Material for the task START

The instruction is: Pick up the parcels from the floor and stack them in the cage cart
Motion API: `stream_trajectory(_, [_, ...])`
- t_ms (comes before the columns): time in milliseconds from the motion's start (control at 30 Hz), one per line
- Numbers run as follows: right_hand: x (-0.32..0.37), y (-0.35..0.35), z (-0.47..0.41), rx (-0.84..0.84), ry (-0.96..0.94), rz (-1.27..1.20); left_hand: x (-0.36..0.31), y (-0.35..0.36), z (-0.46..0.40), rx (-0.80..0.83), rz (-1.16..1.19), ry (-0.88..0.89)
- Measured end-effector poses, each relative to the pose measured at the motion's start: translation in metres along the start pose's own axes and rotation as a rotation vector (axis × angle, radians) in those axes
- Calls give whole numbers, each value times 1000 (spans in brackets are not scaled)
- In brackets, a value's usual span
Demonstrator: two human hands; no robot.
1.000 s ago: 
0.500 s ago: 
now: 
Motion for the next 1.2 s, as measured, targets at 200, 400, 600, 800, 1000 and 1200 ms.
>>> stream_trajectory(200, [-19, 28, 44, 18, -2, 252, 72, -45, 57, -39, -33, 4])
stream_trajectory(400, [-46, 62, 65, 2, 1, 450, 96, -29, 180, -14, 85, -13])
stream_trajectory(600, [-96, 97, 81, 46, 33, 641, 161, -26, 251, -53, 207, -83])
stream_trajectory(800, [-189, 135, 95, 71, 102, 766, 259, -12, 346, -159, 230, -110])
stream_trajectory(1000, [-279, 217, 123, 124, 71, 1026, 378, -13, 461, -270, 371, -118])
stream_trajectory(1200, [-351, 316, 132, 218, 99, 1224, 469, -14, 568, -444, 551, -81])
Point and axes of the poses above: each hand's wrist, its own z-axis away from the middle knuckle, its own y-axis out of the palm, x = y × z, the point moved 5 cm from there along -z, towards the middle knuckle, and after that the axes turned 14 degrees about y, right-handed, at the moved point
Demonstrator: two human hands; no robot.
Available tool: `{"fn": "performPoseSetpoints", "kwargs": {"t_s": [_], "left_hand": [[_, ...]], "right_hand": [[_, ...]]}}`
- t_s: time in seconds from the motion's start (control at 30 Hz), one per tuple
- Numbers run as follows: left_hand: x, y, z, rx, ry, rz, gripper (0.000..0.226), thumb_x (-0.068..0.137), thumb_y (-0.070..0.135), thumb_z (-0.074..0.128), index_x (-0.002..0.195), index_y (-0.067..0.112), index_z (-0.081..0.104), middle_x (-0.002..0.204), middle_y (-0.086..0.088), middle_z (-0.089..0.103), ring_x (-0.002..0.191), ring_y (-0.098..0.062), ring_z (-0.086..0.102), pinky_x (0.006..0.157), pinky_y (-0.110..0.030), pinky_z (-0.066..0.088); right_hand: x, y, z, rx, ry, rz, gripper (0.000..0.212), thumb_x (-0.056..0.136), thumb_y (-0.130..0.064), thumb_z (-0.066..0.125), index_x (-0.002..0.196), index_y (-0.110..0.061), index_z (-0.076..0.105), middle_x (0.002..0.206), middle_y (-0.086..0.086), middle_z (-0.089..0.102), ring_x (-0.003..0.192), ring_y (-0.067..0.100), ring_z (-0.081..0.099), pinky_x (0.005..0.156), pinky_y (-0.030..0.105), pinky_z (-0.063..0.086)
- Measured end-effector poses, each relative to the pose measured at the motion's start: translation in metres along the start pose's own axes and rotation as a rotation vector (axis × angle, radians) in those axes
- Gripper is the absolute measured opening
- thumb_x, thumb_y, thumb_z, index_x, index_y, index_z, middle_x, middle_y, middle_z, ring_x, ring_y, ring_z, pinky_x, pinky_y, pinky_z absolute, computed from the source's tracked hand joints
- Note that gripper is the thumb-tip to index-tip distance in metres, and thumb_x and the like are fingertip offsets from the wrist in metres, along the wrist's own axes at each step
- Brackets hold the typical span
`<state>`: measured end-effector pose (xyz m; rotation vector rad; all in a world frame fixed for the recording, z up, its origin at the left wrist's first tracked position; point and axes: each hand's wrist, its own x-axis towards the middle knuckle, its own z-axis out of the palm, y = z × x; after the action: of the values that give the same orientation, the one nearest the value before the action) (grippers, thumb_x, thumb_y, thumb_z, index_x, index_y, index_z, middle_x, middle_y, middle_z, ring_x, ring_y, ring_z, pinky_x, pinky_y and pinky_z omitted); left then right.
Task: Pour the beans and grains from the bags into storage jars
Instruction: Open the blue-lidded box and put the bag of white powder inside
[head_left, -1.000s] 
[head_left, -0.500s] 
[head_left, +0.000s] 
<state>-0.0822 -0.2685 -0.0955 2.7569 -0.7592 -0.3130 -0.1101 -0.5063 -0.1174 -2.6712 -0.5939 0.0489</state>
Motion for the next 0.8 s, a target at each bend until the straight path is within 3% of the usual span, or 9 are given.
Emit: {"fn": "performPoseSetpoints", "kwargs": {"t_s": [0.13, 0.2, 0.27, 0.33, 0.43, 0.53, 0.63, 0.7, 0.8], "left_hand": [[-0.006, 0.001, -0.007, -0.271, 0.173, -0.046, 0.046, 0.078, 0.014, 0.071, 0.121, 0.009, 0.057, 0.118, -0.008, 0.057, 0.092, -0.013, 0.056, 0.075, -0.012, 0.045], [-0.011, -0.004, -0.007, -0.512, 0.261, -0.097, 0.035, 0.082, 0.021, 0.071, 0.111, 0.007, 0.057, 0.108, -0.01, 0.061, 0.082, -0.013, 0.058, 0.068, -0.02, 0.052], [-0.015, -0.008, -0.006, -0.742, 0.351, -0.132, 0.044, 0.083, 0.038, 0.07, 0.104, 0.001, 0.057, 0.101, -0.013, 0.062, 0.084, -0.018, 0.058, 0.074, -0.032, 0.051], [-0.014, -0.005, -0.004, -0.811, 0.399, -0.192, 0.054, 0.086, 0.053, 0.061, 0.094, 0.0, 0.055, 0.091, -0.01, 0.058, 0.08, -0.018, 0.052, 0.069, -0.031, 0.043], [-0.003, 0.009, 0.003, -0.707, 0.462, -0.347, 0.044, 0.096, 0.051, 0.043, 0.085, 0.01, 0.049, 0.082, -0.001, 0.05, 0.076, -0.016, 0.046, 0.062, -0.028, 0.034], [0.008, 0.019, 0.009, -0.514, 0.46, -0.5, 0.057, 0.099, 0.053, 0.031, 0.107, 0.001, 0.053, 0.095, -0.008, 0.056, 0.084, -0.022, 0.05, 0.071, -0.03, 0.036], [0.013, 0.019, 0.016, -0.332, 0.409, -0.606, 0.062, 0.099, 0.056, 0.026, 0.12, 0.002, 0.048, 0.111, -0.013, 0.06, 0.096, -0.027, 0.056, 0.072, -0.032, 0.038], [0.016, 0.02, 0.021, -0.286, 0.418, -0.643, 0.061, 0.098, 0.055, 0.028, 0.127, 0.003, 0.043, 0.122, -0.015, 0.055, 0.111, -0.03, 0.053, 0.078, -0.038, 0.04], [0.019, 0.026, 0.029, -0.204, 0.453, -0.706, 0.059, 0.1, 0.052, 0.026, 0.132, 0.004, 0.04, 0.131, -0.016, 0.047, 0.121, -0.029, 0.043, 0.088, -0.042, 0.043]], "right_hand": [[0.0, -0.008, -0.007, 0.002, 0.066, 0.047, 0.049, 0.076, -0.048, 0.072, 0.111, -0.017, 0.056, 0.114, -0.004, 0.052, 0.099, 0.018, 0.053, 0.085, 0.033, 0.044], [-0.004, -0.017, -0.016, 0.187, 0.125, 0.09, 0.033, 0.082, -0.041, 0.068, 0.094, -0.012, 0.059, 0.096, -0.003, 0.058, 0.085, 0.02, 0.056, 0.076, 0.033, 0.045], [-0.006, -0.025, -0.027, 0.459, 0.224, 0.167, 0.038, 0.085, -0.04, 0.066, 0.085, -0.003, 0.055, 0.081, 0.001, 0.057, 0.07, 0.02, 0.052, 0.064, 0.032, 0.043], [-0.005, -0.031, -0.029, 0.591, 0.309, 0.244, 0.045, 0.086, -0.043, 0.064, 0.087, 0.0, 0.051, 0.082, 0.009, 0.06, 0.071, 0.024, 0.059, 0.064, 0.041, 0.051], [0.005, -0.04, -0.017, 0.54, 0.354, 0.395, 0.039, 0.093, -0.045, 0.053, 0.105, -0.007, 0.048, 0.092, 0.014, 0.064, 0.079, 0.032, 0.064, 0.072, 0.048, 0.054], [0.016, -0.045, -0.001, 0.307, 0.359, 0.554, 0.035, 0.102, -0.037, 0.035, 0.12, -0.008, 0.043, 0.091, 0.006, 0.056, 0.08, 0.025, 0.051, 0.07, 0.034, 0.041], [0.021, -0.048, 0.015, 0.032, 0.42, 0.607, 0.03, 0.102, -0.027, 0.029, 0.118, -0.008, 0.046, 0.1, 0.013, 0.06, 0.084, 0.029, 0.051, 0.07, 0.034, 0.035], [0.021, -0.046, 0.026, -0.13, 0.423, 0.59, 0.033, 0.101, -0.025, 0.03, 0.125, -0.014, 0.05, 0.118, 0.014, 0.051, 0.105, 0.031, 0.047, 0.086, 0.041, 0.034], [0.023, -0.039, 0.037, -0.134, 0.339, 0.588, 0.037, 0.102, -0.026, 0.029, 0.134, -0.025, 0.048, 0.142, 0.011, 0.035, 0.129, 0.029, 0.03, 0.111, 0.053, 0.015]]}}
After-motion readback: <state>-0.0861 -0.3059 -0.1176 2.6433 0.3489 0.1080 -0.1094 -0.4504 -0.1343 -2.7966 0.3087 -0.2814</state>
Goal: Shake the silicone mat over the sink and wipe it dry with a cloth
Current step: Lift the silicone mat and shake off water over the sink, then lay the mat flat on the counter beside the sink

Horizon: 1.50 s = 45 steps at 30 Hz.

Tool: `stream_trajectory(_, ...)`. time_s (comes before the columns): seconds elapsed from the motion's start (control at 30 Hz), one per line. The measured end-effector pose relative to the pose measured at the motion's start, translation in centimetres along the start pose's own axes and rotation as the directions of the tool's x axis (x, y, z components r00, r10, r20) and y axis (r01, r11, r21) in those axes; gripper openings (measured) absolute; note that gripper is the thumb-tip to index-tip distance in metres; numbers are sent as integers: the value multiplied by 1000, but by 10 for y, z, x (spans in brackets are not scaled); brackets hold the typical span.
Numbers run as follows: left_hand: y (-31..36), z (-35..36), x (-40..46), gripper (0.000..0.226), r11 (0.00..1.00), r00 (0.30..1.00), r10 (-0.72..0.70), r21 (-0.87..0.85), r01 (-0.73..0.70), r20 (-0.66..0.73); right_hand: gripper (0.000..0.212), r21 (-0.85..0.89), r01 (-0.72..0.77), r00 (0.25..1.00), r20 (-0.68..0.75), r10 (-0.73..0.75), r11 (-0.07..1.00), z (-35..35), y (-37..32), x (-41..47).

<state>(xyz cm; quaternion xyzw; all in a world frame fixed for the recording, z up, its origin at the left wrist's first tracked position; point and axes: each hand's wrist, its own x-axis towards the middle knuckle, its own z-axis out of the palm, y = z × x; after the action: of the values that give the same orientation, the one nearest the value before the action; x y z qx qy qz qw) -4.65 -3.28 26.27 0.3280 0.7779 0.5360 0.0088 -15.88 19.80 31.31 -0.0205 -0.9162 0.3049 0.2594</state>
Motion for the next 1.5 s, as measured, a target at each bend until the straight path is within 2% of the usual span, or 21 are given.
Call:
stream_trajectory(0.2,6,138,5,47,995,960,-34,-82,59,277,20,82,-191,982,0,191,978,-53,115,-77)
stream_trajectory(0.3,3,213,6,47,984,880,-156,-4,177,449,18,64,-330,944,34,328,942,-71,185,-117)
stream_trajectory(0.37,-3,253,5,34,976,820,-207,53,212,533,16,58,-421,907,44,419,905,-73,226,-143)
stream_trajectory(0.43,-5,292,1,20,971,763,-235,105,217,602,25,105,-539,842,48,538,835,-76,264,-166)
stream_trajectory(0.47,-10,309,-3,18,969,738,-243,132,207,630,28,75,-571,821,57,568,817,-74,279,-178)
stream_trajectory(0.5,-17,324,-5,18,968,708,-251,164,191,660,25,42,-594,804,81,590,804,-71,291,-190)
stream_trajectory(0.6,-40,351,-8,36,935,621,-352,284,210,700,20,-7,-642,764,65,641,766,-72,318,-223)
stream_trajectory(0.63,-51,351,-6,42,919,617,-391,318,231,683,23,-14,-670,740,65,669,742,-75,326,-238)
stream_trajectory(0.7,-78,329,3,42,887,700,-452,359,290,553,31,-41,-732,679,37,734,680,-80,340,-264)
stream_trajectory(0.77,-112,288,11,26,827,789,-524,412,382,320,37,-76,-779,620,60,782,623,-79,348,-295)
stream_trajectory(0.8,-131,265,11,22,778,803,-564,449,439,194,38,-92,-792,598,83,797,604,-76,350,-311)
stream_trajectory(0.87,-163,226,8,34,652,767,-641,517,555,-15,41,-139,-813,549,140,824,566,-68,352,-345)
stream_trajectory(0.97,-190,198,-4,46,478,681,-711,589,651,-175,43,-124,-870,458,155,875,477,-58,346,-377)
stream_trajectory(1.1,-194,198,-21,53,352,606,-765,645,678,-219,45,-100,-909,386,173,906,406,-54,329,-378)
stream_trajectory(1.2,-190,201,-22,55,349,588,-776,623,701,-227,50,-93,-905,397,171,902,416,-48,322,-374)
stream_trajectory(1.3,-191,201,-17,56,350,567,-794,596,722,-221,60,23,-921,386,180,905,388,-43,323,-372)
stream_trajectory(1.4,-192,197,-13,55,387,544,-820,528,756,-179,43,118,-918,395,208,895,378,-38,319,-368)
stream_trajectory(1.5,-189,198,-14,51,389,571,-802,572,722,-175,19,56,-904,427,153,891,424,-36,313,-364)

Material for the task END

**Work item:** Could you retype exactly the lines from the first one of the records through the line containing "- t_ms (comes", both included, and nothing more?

**Exercise response:**
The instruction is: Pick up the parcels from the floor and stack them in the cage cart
Motion API: `stream_trajectory(_, [_, ...])`
- t_ms (comes before the columns): time in milliseconds from the motion's start (control at 30 Hz), one per line

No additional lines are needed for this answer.